▶ _Your instructions_: Wherever the word "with" occurs in the listing below, copy that whole line.
+ + + + + + +
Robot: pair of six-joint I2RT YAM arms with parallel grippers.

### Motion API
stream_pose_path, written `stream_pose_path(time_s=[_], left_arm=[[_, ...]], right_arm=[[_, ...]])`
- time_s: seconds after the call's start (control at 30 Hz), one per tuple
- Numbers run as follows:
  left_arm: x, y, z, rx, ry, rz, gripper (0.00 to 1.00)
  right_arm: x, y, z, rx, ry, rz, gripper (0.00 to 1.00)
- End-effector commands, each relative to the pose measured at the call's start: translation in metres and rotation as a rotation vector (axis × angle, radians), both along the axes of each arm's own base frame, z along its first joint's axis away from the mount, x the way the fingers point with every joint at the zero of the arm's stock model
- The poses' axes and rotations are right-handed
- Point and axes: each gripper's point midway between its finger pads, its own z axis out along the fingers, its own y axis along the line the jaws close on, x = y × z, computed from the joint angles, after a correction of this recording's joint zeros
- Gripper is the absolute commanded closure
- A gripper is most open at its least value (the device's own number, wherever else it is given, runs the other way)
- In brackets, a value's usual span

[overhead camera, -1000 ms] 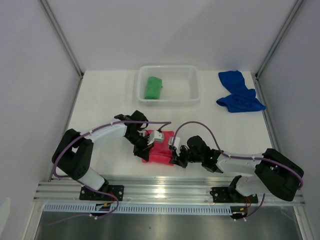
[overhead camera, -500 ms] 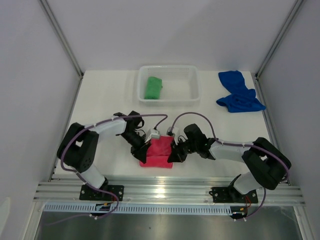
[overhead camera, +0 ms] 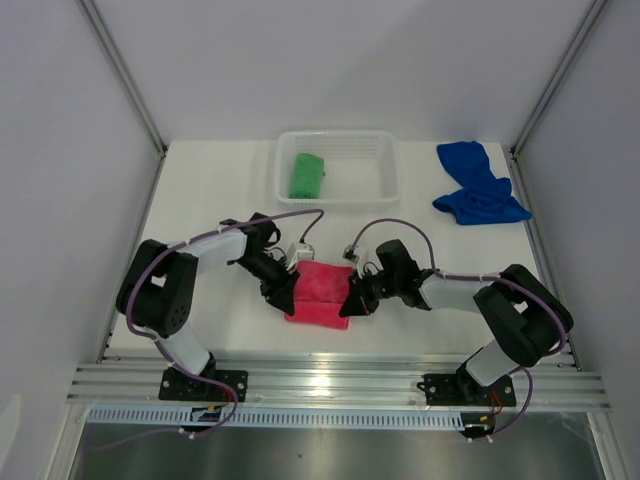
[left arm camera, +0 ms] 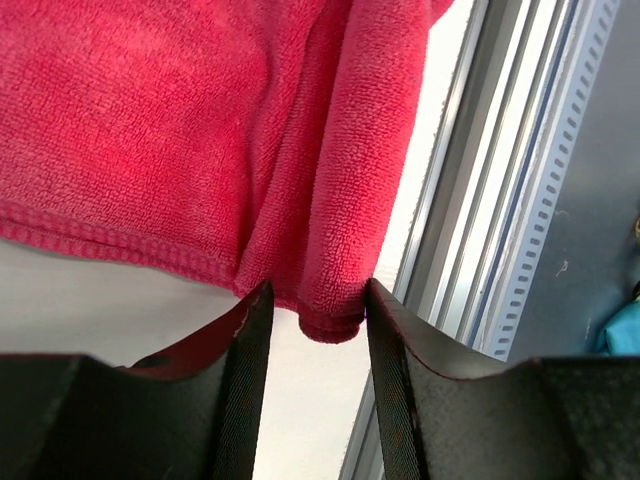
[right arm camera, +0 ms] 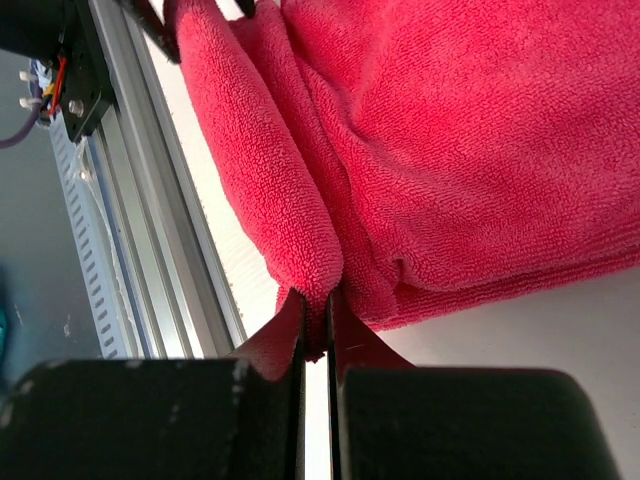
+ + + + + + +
▶ _Exercise result_:
Robot: pair of six-joint I2RT YAM arms with parallel grippers.
- End-effector commands, each relative to the pose measured at the call's start: translation in metres and rotation as a rotation vector (axis × angle, radians), both along the axes of each arm's own base frame, z along its first joint's axis away from the mount, x the way the fingers point with every joint at the zero of the arm's stock model

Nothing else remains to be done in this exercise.